- Directed by: Aanaivari A. Sridhar
- Written by: Aanaivari A. Sridhar
- Produced by: P. Radhakrishnan
- Starring: Hemanth Kumar; Apsara; Nikitha;
- Cinematography: D. Maghibalan
- Edited by: S. Satish
- Music by: Nesan
- Production company: PRK Movies
- Release date: 9 October 2009;
- Running time: 125 minutes
- Country: India
- Language: Tamil

= Vedappan =

Vedappan is a 2009 Tamil language drama film directed by Aanaivari A. Sridhar. The film stars Hemanth Kumar, newcomer Apsara and newcomer Nikitha, with Vennira Aadai Moorthy, Balu Anand, Mahanadi Shankar, Crane Manohar and Sabitha Anand playing supporting roles. It was released on 9 October 2009.

==Plot==

In a village, Vedappan works in a tea stall owned by Panneer and he is also a hardcore fan of cinema actress Deepika. He wants to meet Deepika by any means and an aspiring director promises him to make him a hero. In the meantime, the flower seller Kanaka falls in love with Vedappan. Vedappan then gets a small role in Deepika's film. During the shooting, instead of shooting towards Deepika with a replica gun, Vedappan shoots her with a real gun and Deepika is wounded on the shoulder. Vedappan then escapes from the shooting spot and Deepika is admitted to the hospital. Thereafter, the police arrest Vedappan and he is forced to tell them the reason for shooting her.

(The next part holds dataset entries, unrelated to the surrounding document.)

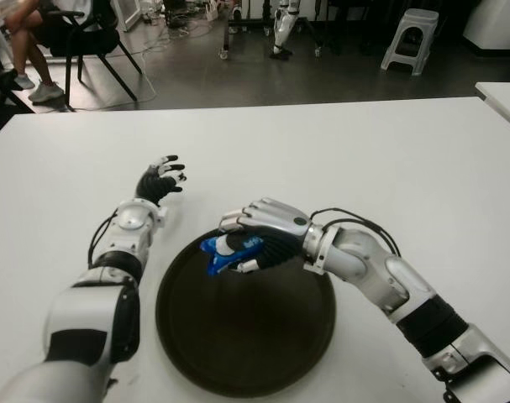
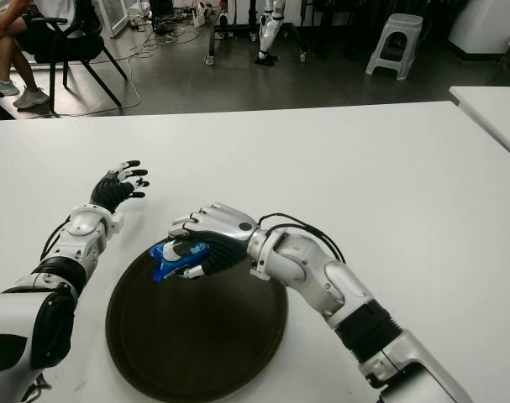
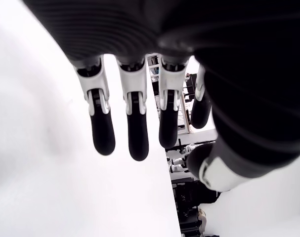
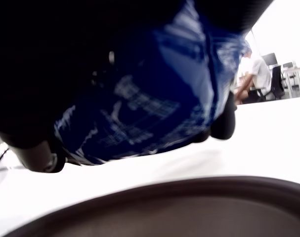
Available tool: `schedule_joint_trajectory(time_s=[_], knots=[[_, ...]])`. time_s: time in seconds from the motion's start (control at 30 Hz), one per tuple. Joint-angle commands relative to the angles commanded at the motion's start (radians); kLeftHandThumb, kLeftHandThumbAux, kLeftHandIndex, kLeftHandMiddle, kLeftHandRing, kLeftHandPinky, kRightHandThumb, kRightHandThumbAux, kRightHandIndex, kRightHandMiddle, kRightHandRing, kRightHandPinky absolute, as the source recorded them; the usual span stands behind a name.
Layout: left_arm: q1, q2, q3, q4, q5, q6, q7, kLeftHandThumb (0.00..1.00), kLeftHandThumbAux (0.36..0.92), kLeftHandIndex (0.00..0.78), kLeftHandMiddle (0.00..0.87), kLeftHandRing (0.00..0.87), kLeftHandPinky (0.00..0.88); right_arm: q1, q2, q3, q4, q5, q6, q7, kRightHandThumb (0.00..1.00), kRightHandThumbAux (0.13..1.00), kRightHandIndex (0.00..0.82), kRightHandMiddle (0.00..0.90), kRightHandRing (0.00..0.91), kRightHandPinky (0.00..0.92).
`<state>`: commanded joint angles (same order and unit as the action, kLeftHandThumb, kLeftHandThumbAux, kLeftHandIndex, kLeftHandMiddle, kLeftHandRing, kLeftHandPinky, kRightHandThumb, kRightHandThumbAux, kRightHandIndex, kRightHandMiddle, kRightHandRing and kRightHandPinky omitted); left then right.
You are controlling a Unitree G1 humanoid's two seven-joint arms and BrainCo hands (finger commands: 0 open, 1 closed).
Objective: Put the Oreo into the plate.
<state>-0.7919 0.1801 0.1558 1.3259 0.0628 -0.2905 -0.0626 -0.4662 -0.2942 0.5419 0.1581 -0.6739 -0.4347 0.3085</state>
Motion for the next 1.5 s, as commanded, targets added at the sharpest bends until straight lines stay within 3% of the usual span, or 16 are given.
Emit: schedule_joint_trajectory(time_s=[0.03, 0.07, 0.13, 0.17, 0.3, 0.43, 0.63, 1.07, 1.5], knots=[[0.000, 0.000, 0.000, 0.000, 0.001, -0.001, 0.002, 0.000, 0.699, 0.183, 0.249, 0.285, 0.332, -0.005, 0.002, 0.006, 0.024, -0.013, -0.006, -0.014, 0.632, 0.638, 0.271, 0.366, 0.391, 0.400], [0.000, 0.000, -0.001, 0.000, 0.002, -0.001, 0.003, 0.000, 0.703, 0.184, 0.250, 0.284, 0.330, -0.009, 0.004, 0.010, 0.040, -0.021, -0.011, -0.023, 0.504, 0.608, 0.199, 0.280, 0.309, 0.332], [0.000, -0.001, -0.002, 0.000, 0.003, -0.001, 0.005, 0.000, 0.707, 0.185, 0.250, 0.284, 0.328, -0.011, 0.005, 0.013, 0.050, -0.030, -0.018, -0.037, 0.392, 0.582, 0.136, 0.205, 0.239, 0.273], [0.000, -0.001, -0.002, 0.000, 0.003, -0.001, 0.007, 0.000, 0.709, 0.185, 0.250, 0.283, 0.327, -0.010, 0.006, 0.014, 0.050, -0.034, -0.020, -0.043, 0.315, 0.557, 0.087, 0.139, 0.166, 0.202], [0.000, -0.003, -0.002, -0.001, 0.003, 0.000, 0.011, 0.000, 0.701, 0.184, 0.250, 0.283, 0.331, -0.006, 0.010, 0.009, 0.058, -0.030, -0.053, -0.080, 0.172, 0.484, 0.022, 0.037, 0.045, 0.057], [-0.002, -0.002, -0.008, -0.001, 0.009, 0.002, 0.016, 0.000, 0.704, 0.182, 0.248, 0.282, 0.330, -0.008, 0.012, 0.005, 0.072, -0.024, -0.070, -0.099, 0.072, 0.423, 0.004, 0.007, 0.009, 0.011], [-0.004, 0.000, -0.015, -0.001, 0.013, 0.007, 0.016, 0.000, 0.713, 0.187, 0.250, 0.282, 0.334, -0.008, 0.015, -0.002, 0.080, -0.021, -0.074, -0.108, 0.011, 0.387, 0.000, 0.000, 0.000, 0.001], [-0.007, 0.000, -0.016, -0.004, 0.007, 0.018, 0.005, 0.000, 0.701, 0.194, 0.256, 0.286, 0.331, -0.004, 0.022, -0.015, 0.104, -0.009, -0.094, -0.153, 0.000, 0.364, 0.000, 0.000, 0.000, 0.000], [-0.005, -0.003, -0.008, -0.004, -0.003, 0.009, -0.008, 0.000, 0.726, 0.212, 0.269, 0.288, 0.311, -0.022, -0.006, -0.060, 0.144, 0.017, -0.105, -0.163, 0.000, 0.380, 0.000, 0.000, 0.000, 0.000]])
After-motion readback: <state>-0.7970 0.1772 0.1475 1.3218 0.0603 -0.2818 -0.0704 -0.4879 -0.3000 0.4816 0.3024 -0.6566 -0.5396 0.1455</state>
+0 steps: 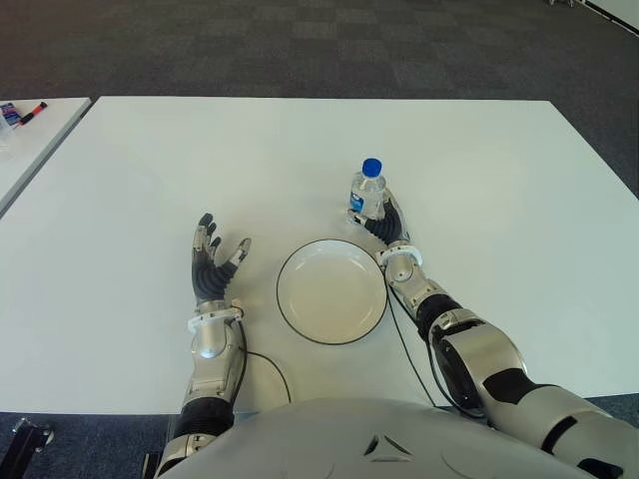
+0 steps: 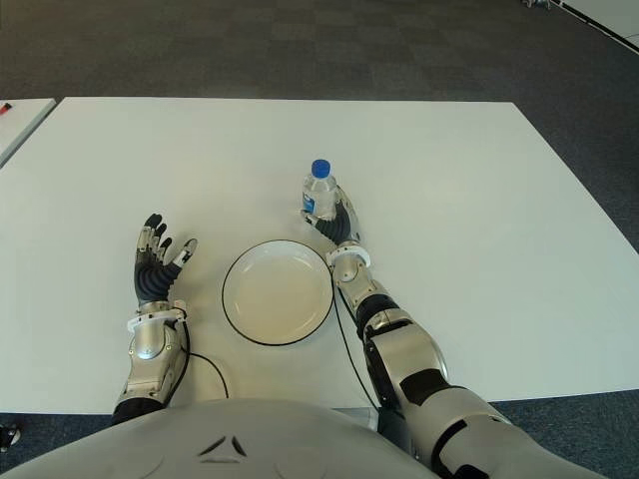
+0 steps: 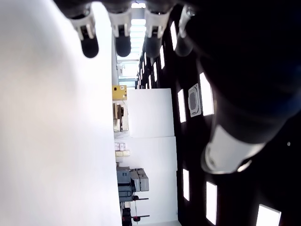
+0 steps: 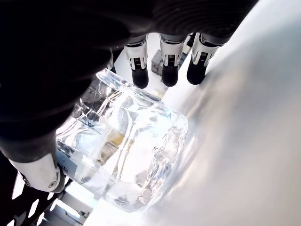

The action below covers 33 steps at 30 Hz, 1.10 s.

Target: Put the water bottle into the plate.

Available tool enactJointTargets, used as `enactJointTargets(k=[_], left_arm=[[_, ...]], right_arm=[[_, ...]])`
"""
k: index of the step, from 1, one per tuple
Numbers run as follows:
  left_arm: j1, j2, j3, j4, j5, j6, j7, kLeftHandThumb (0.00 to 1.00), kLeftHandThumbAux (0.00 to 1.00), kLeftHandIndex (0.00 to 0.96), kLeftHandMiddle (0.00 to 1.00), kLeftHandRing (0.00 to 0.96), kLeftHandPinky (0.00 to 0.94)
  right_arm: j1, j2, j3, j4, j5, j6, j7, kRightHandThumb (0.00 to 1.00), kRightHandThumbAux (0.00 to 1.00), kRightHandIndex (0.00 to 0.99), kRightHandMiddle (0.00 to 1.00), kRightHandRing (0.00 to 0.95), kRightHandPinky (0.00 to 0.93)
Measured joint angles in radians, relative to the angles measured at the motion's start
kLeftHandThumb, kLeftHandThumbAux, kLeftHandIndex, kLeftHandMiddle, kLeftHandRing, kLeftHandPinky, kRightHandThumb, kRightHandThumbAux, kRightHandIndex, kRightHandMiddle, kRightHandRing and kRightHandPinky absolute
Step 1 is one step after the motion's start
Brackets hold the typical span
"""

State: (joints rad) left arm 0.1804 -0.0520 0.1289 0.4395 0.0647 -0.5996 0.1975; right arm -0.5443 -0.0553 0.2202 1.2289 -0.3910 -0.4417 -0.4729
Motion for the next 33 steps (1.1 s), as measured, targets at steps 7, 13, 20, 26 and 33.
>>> enactJointTargets(k=[7,13,20,26,33], left_arm=[[0.000,0.004,-0.004,0.001,-0.005,0.000,-0.002,0.198,0.774,0.032,0.000,0.000,0.015],[0.001,0.010,-0.014,0.002,-0.005,0.000,-0.002,0.199,0.783,0.028,0.000,0.000,0.024],[0.002,0.012,-0.020,0.002,-0.003,-0.007,-0.002,0.197,0.772,0.029,0.000,0.000,0.017],[0.004,0.013,-0.023,0.001,0.001,-0.007,-0.002,0.188,0.770,0.030,0.000,0.000,0.013],[0.004,0.013,-0.023,0.001,0.001,-0.007,-0.002,0.182,0.760,0.029,0.000,0.000,0.012]], right_arm=[[-0.012,0.010,0.011,0.004,-0.006,0.026,-0.020,0.005,0.589,0.000,0.032,0.041,0.082],[-0.019,0.033,0.019,-0.024,-0.005,0.067,-0.034,0.009,0.595,0.000,0.023,0.038,0.070],[-0.022,0.038,0.013,-0.065,0.017,0.102,0.022,0.043,0.603,0.000,0.002,0.007,0.035],[-0.031,0.035,-0.001,-0.077,0.041,0.111,0.080,0.078,0.611,0.000,0.000,0.000,0.011],[-0.043,0.035,-0.011,-0.077,0.056,0.120,0.118,0.104,0.621,0.000,0.000,0.000,0.010]])
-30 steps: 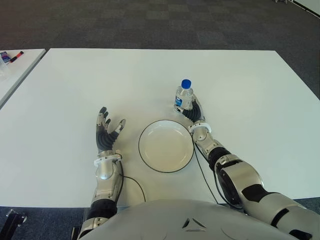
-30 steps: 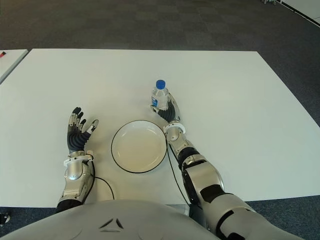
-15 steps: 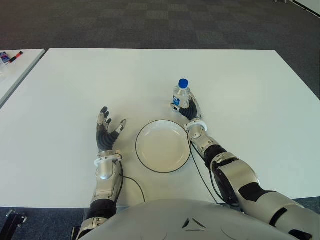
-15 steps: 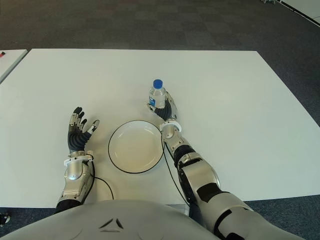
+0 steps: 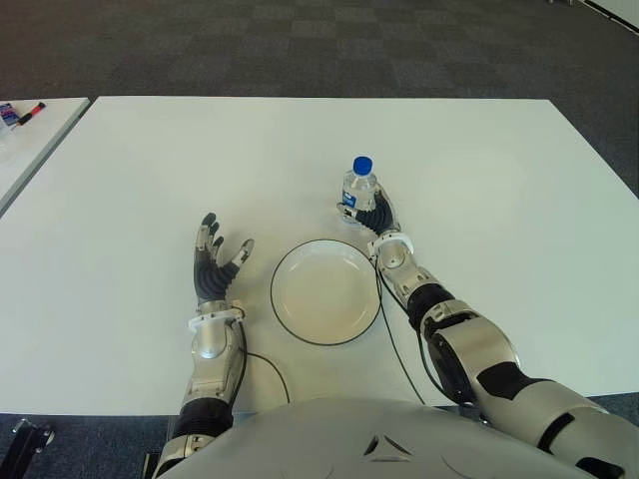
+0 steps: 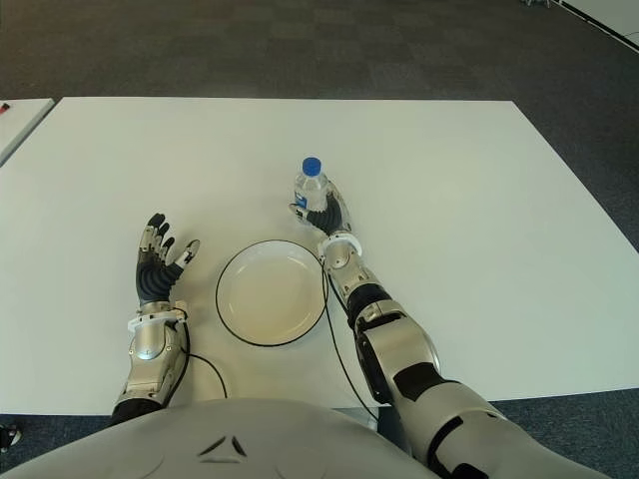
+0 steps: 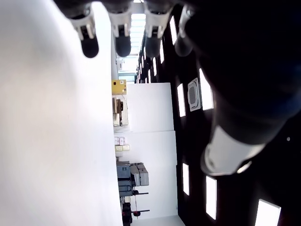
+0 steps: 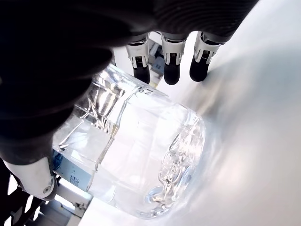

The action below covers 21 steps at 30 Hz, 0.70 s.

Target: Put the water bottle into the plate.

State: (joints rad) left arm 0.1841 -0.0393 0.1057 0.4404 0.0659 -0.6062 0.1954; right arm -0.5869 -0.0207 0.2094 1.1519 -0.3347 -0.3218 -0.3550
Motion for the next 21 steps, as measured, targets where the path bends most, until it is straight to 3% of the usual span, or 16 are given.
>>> enactJointTargets(k=[14,21], left_arm=[[0.000,0.000,-0.002,0.000,0.009,0.000,0.009,0.132,0.809,0.030,0.000,0.000,0.013],[0.001,0.001,-0.003,-0.002,0.011,-0.001,0.009,0.128,0.819,0.030,0.000,0.000,0.019]], right_arm=[[-0.001,0.004,-0.017,-0.005,0.023,-0.002,0.017,0.180,0.621,0.000,0.002,0.007,0.080],[0.001,0.004,-0.020,-0.007,0.023,-0.018,0.009,0.292,0.593,0.052,0.073,0.087,0.194]])
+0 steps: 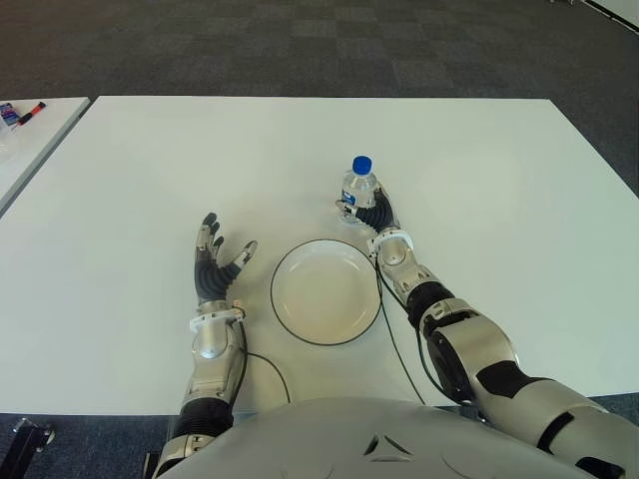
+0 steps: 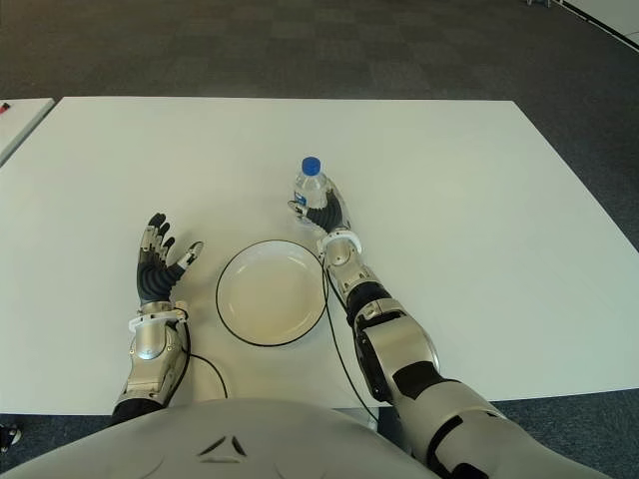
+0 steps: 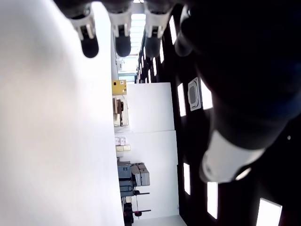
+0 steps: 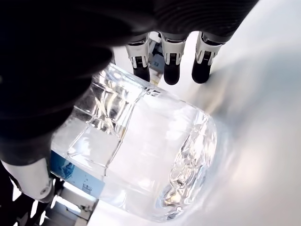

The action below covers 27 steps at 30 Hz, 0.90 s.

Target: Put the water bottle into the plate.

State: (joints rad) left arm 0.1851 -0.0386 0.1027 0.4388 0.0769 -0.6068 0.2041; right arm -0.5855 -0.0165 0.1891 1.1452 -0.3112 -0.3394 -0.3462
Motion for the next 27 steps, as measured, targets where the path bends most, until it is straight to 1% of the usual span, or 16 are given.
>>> enactJointTargets(k=[1,2,3,4,6,7,8,9,10,14,16,18,27], left_arm=[[0.000,0.000,0.000,0.000,0.000,0.000,0.000,0.127,0.819,0.030,0.000,0.000,0.019],[0.000,0.000,0.000,-0.001,0.000,0.000,0.000,0.128,0.819,0.030,0.000,0.000,0.019],[0.001,0.000,0.000,-0.001,0.000,0.001,0.000,0.134,0.814,0.031,0.002,0.000,0.022],[0.001,0.000,0.000,-0.002,0.000,0.001,0.000,0.138,0.810,0.032,0.003,0.000,0.024],[0.001,-0.001,0.000,-0.003,0.000,0.001,0.000,0.143,0.802,0.033,0.006,0.000,0.025],[0.002,-0.001,0.000,-0.004,0.000,0.001,0.000,0.145,0.797,0.034,0.007,0.000,0.026],[0.002,-0.001,0.000,-0.005,0.000,0.001,0.000,0.146,0.795,0.035,0.008,0.000,0.026],[0.002,-0.001,0.000,-0.006,0.000,0.000,0.000,0.149,0.792,0.036,0.010,0.000,0.027],[0.003,-0.001,0.000,-0.006,0.000,0.000,0.000,0.151,0.790,0.037,0.011,0.000,0.028],[0.004,-0.002,0.000,-0.008,0.000,0.000,0.000,0.163,0.787,0.041,0.016,0.000,0.030],[0.004,-0.002,0.000,-0.009,0.000,0.000,0.000,0.169,0.789,0.044,0.020,0.000,0.031],[0.004,-0.002,0.000,-0.008,-0.001,0.000,0.000,0.179,0.794,0.045,0.023,0.000,0.037],[0.005,-0.003,0.000,-0.007,-0.014,-0.007,0.000,0.202,0.805,0.043,0.023,0.000,0.036]], right_arm=[[0.000,0.000,-0.001,0.000,0.000,-0.003,-0.001,0.303,0.591,0.057,0.080,0.094,0.205],[0.000,0.000,-0.003,0.001,0.001,-0.007,-0.002,0.343,0.592,0.076,0.102,0.118,0.225],[0.000,0.001,-0.007,0.005,0.003,-0.012,-0.003,0.456,0.594,0.138,0.166,0.183,0.275],[0.000,0.003,-0.015,0.011,0.007,-0.020,-0.005,0.530,0.595,0.179,0.207,0.224,0.307],[0.000,0.009,-0.028,0.021,0.020,-0.040,-0.013,0.629,0.599,0.242,0.278,0.286,0.352],[0.000,0.013,-0.037,0.027,0.026,-0.049,-0.018,0.662,0.639,0.304,0.326,0.320,0.373],[0.001,0.018,-0.044,0.032,0.031,-0.059,-0.026,0.674,0.654,0.327,0.343,0.332,0.380],[0.001,0.021,-0.049,0.037,0.036,-0.067,-0.031,0.732,0.665,0.348,0.393,0.360,0.395],[0.001,0.024,-0.053,0.042,0.038,-0.074,-0.037,0.770,0.672,0.361,0.425,0.377,0.405],[0.001,0.031,-0.060,0.057,0.041,-0.094,-0.062,0.820,0.683,0.369,0.480,0.428,0.431],[0.001,0.032,-0.060,0.064,0.040,-0.103,-0.072,0.893,0.674,0.374,0.500,0.437,0.439],[0.003,0.034,-0.060,0.069,0.038,-0.111,-0.086,0.918,0.670,0.375,0.508,0.440,0.443],[0.003,0.042,-0.058,0.083,0.033,-0.121,-0.131,0.944,0.666,0.378,0.520,0.443,0.457]])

In the past, Vedappan and his widow father were poor workers who repaired metal vessels while Deepika was a poor karakattam dancer who lived with her widow mother. Despite being a street dancer, Deepika wanted to be treated with dignity and Vedappan was deeply in love with her. Deepika and her mother then left the village without notice. Afterwards, Vedappan learns that she had become a cinema actress in Chennai. One day, Vedappan saw Deepika's sex tape video and he was flabbergasted by it, so he decided to kill her.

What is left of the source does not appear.